(Problem to solve) Please copy out every line in the entries that includes the word "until".
━━━
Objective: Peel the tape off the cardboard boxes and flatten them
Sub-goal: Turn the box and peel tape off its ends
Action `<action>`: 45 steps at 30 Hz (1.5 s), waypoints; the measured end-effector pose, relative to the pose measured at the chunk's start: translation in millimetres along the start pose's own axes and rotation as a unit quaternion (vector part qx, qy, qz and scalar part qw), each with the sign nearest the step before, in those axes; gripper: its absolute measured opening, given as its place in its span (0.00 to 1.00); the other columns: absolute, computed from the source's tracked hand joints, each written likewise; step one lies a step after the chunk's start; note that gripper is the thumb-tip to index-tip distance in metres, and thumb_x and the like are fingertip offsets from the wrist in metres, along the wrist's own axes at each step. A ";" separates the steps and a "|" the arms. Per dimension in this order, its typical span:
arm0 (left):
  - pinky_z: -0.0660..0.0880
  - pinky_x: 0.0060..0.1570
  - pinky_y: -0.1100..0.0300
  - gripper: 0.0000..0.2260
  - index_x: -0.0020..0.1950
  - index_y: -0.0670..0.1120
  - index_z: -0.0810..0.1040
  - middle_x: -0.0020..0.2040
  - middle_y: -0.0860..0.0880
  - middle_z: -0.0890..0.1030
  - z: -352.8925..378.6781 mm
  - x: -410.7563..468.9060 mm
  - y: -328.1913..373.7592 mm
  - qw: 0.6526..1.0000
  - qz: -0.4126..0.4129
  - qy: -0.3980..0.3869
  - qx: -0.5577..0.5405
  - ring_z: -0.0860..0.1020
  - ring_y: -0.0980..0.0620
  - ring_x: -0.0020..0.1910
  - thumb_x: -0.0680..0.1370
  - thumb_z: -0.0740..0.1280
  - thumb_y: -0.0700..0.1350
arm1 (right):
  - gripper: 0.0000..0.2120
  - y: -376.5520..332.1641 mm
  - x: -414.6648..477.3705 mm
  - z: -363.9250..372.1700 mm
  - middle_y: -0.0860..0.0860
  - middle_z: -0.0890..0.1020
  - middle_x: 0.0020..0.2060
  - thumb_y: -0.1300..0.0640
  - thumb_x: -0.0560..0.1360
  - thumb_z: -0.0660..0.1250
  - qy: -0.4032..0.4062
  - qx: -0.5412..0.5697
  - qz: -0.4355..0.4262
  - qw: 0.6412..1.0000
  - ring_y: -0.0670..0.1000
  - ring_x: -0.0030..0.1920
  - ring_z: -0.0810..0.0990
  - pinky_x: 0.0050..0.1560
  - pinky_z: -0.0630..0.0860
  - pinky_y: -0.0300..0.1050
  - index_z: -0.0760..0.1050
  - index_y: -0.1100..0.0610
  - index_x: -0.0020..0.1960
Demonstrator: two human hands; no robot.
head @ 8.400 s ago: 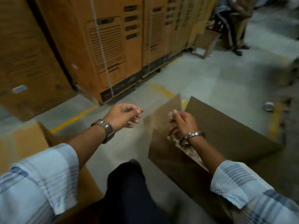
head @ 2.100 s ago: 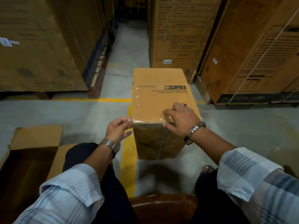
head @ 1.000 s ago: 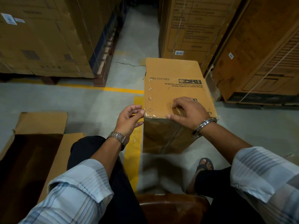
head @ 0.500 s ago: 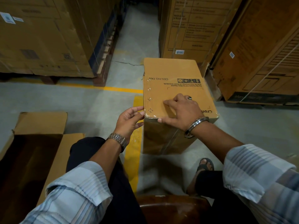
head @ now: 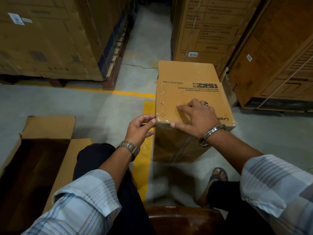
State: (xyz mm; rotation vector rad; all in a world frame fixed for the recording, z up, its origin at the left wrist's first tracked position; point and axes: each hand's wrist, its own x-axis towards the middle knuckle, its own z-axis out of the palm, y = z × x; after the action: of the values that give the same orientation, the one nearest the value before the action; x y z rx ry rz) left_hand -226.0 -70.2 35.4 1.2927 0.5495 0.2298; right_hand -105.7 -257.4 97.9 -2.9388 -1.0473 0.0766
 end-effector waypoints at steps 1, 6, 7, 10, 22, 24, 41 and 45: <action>0.83 0.51 0.53 0.06 0.54 0.48 0.83 0.52 0.47 0.83 -0.6 1.6 -0.7 1.000 0.003 -0.004 0.008 0.83 0.49 0.52 0.79 0.71 0.41 | 0.40 0.4 -0.4 0.5 0.49 0.70 0.61 0.21 0.68 0.56 0.002 -0.002 0.000 1.000 0.54 0.61 0.70 0.60 0.70 0.54 0.65 0.40 0.74; 0.81 0.52 0.49 0.02 0.48 0.48 0.80 0.50 0.50 0.81 -0.3 3.4 -3.0 0.996 0.039 -0.037 0.065 0.80 0.49 0.52 0.80 0.69 0.42 | 0.40 4.0 -1.4 0.3 0.49 0.70 0.61 0.21 0.68 0.56 0.003 -0.002 0.000 1.000 0.54 0.61 0.70 0.59 0.70 0.54 0.65 0.40 0.74; 0.82 0.52 0.49 0.02 0.49 0.48 0.80 0.50 0.51 0.81 0.1 3.2 -3.6 0.996 0.046 -0.039 0.073 0.80 0.49 0.52 0.80 0.68 0.42 | 0.40 4.2 -1.5 -0.1 0.49 0.70 0.61 0.21 0.68 0.57 0.003 -0.002 0.000 1.000 0.54 0.61 0.70 0.59 0.70 0.54 0.66 0.40 0.74; 0.83 0.48 0.55 0.08 0.60 0.48 0.79 0.55 0.52 0.81 1.9 0.6 -6.1 0.994 0.064 -0.024 0.083 0.82 0.52 0.54 0.81 0.68 0.42 | 0.39 2.4 -2.5 0.0 0.50 0.71 0.62 0.22 0.68 0.58 0.007 0.002 0.003 1.000 0.55 0.61 0.70 0.60 0.70 0.54 0.66 0.40 0.74; 0.82 0.45 0.58 0.07 0.56 0.48 0.84 0.52 0.49 0.86 -2.0 -2.7 -7.1 0.993 0.083 0.003 0.089 0.85 0.51 0.52 0.79 0.70 0.40 | 0.39 -1.1 -8.0 2.6 0.50 0.71 0.62 0.22 0.69 0.59 0.020 0.018 0.012 1.000 0.55 0.62 0.70 0.61 0.70 0.55 0.66 0.41 0.74; 0.82 0.45 0.57 0.05 0.52 0.49 0.84 0.52 0.47 0.85 -3.4 1.5 -6.1 0.991 0.086 0.001 0.105 0.85 0.49 0.51 0.79 0.71 0.41 | 0.39 -0.8 -7.7 2.9 0.50 0.71 0.62 0.22 0.68 0.58 0.021 0.017 0.011 1.000 0.54 0.62 0.70 0.61 0.70 0.55 0.66 0.41 0.74; 0.83 0.52 0.47 0.15 0.66 0.56 0.79 0.62 0.53 0.82 -3.7 1.1 -16.4 0.980 0.124 -0.032 0.150 0.82 0.54 0.58 0.79 0.67 0.48 | 0.39 1.5 -7.1 7.8 0.50 0.72 0.63 0.22 0.69 0.57 0.035 0.015 0.016 0.999 0.55 0.63 0.70 0.61 0.70 0.56 0.67 0.41 0.74; 0.82 0.53 0.46 0.12 0.59 0.59 0.83 0.58 0.54 0.85 -10.2 -1.0 -11.6 0.968 0.148 -0.014 0.202 0.83 0.55 0.55 0.76 0.69 0.50 | 0.40 1.2 -6.7 8.0 0.50 0.72 0.63 0.21 0.68 0.56 0.034 0.019 0.014 0.999 0.55 0.63 0.70 0.61 0.70 0.56 0.67 0.41 0.73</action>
State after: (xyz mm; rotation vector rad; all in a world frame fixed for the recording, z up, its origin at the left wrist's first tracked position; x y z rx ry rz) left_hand -233.7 -65.2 22.9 1.7741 0.3873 0.3592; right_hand -110.6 -262.5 90.2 -2.8995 -0.9857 -0.0021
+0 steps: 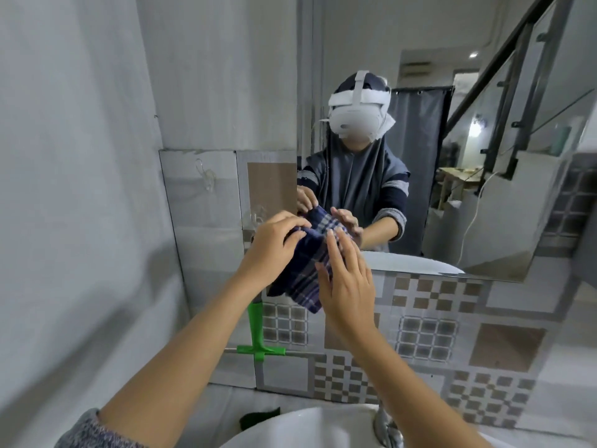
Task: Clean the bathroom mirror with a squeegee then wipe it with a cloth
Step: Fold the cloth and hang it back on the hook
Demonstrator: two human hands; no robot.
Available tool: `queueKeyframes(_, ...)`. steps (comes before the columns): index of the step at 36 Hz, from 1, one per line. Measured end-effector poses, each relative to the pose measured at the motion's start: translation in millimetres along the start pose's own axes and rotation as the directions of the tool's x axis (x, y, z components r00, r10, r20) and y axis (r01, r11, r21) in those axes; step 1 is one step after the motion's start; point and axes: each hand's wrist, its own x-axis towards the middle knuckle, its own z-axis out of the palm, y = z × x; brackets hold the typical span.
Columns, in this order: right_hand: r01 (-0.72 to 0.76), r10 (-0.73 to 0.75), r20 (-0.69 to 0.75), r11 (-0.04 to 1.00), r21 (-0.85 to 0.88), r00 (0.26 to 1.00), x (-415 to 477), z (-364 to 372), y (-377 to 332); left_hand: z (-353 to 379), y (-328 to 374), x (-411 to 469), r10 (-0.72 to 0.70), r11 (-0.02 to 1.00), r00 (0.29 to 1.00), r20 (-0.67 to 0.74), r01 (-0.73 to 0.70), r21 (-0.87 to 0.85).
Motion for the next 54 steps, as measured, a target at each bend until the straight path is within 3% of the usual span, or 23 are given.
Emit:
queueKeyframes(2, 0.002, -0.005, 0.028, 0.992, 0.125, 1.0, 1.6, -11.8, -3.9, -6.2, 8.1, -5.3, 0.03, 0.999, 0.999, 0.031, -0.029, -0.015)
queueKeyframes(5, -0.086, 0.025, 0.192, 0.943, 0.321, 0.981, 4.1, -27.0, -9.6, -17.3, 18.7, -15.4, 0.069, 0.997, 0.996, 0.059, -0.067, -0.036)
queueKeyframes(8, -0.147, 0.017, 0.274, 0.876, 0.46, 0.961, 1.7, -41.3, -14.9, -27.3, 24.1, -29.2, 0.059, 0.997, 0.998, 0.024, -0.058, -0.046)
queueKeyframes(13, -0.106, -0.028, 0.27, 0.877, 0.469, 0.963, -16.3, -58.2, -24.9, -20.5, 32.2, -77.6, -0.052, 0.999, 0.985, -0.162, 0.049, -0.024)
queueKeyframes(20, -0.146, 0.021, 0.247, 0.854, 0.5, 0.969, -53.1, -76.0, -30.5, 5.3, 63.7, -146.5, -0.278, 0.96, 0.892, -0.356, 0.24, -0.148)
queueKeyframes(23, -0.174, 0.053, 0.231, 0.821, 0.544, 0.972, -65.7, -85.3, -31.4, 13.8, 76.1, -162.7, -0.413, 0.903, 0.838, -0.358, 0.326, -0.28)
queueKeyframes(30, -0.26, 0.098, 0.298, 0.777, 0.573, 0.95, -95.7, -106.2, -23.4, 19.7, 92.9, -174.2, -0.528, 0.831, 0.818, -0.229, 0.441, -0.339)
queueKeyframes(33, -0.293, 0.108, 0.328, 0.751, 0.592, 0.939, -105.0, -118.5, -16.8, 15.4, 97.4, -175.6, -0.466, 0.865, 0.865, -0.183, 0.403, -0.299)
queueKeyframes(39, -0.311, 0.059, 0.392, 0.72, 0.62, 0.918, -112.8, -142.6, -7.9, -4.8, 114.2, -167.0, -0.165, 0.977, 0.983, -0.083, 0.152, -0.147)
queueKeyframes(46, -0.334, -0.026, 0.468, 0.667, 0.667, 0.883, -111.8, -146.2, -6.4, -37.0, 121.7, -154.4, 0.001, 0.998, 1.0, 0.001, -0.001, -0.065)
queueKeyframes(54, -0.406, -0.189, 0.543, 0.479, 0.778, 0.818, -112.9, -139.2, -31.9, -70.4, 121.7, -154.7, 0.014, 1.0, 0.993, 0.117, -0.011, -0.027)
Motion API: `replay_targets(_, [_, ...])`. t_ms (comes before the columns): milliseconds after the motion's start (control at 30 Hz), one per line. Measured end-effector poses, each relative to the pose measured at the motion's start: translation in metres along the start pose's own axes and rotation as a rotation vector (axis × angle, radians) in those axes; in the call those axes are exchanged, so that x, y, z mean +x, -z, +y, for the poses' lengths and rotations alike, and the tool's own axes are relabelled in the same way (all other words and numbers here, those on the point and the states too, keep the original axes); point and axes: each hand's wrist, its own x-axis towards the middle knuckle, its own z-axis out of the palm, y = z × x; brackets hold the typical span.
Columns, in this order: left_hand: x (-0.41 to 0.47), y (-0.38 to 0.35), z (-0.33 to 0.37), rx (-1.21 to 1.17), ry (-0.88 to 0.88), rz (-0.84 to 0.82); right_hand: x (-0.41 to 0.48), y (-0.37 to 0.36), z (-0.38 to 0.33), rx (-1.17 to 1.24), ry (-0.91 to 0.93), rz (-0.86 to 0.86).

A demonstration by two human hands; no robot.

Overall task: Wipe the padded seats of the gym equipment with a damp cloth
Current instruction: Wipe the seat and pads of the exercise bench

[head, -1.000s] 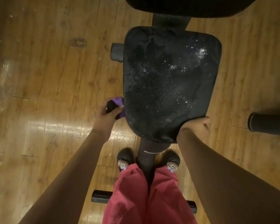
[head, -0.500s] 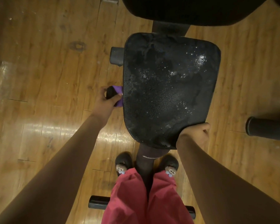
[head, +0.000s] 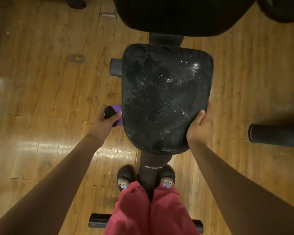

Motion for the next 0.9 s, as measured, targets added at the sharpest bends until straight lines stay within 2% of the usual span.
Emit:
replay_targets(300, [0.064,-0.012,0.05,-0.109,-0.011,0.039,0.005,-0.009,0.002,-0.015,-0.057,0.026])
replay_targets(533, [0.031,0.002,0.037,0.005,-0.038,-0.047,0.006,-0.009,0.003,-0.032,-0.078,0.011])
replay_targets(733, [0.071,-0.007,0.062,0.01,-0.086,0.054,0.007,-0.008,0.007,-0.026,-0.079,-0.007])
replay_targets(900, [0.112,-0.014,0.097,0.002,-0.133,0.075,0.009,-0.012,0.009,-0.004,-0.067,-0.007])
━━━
(Completed exercise)
Motion for the next 54 steps, as measured, a target at each bend until the straight path is within 3% of the usual span, or 23 are given.
Motion for the next 0.9 s, as measured, targets added at the sharpest bends until straight lines stay within 2% of the usual span.

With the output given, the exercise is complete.